PROBLEM STATEMENT> The data below should be restated word for word, with every picture omitted.

*** Opening of MATERIAL PROVIDED ***

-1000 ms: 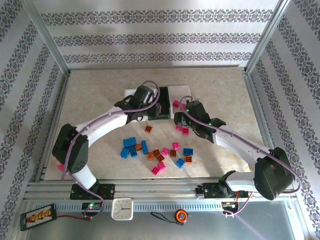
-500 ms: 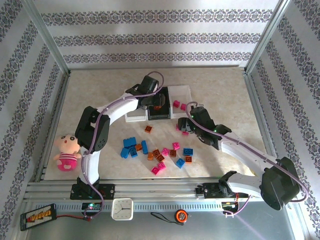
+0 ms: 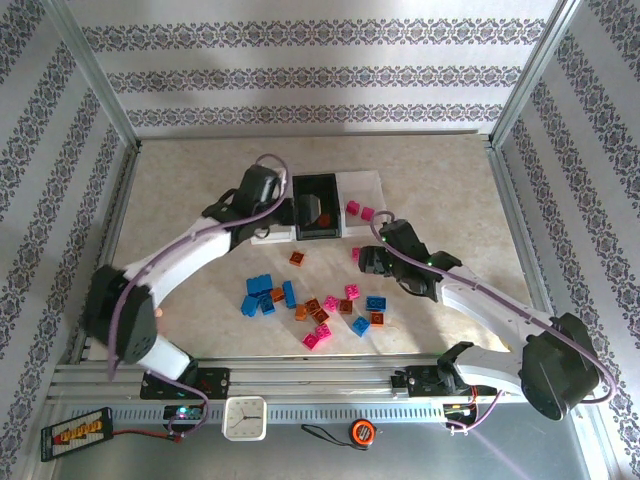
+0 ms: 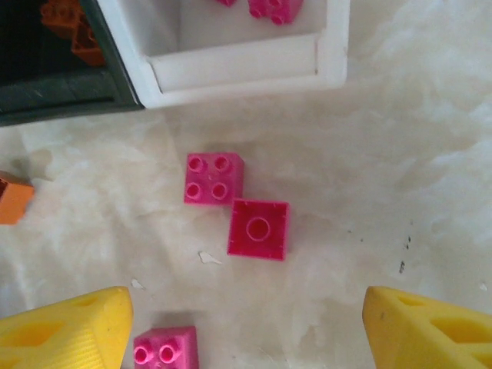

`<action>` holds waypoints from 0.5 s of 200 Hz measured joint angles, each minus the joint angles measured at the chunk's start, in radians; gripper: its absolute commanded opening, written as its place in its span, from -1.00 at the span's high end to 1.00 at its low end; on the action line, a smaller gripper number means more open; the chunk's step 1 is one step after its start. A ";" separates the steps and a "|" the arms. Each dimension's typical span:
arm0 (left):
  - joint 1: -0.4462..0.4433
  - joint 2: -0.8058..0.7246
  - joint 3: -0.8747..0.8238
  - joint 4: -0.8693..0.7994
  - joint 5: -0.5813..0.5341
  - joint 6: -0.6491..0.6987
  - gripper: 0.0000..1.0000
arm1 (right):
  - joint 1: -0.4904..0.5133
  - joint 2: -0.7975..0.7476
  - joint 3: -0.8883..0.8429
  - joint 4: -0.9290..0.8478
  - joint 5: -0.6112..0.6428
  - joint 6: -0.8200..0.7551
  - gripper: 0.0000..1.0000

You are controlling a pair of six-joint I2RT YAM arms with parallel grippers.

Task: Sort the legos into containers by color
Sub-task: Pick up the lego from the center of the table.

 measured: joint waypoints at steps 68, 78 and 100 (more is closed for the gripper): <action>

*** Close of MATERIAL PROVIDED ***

SOLUTION TO THE EXERCISE>
-1000 ms: 
-500 ms: 
+0 ms: 
+0 ms: 

`<action>` holds waypoints from 0.5 s of 200 Hz measured joint angles, each minus the joint angles measured at the chunk's start, in radians; gripper: its absolute commanded opening, written as its place in its span, from -1.00 at the span's high end to 1.00 at its low end; on the action line, a smaller gripper number means more open; the chunk's step 1 is one step after its start. A ";" separates the steps and a "|" the arms. Each dimension's typical span:
arm0 (left):
  - joint 1: -0.4462..0.4433
  - joint 2: -0.8058..0.7246
  - joint 3: -0.8747..0.8238
  - joint 4: -0.8693..0.7994
  - joint 5: -0.5813..0.5341
  - joint 6: -0.6491..0.6987
  - gripper: 0.0000..1.0000
arm1 (right):
  - joint 1: -0.4904..0.5133
  - joint 2: -0.7975..0.7476
  - joint 3: -0.8883..0.8429
  - joint 4: -0.9290..0.8478
  - joint 5: -0.6112..0.6428
  - joint 6: -0.8200..0.7551
  - gripper: 0.0000..1.0000

You are controlling a pair of six-joint I2RT YAM arms with parallel grippers.

Task: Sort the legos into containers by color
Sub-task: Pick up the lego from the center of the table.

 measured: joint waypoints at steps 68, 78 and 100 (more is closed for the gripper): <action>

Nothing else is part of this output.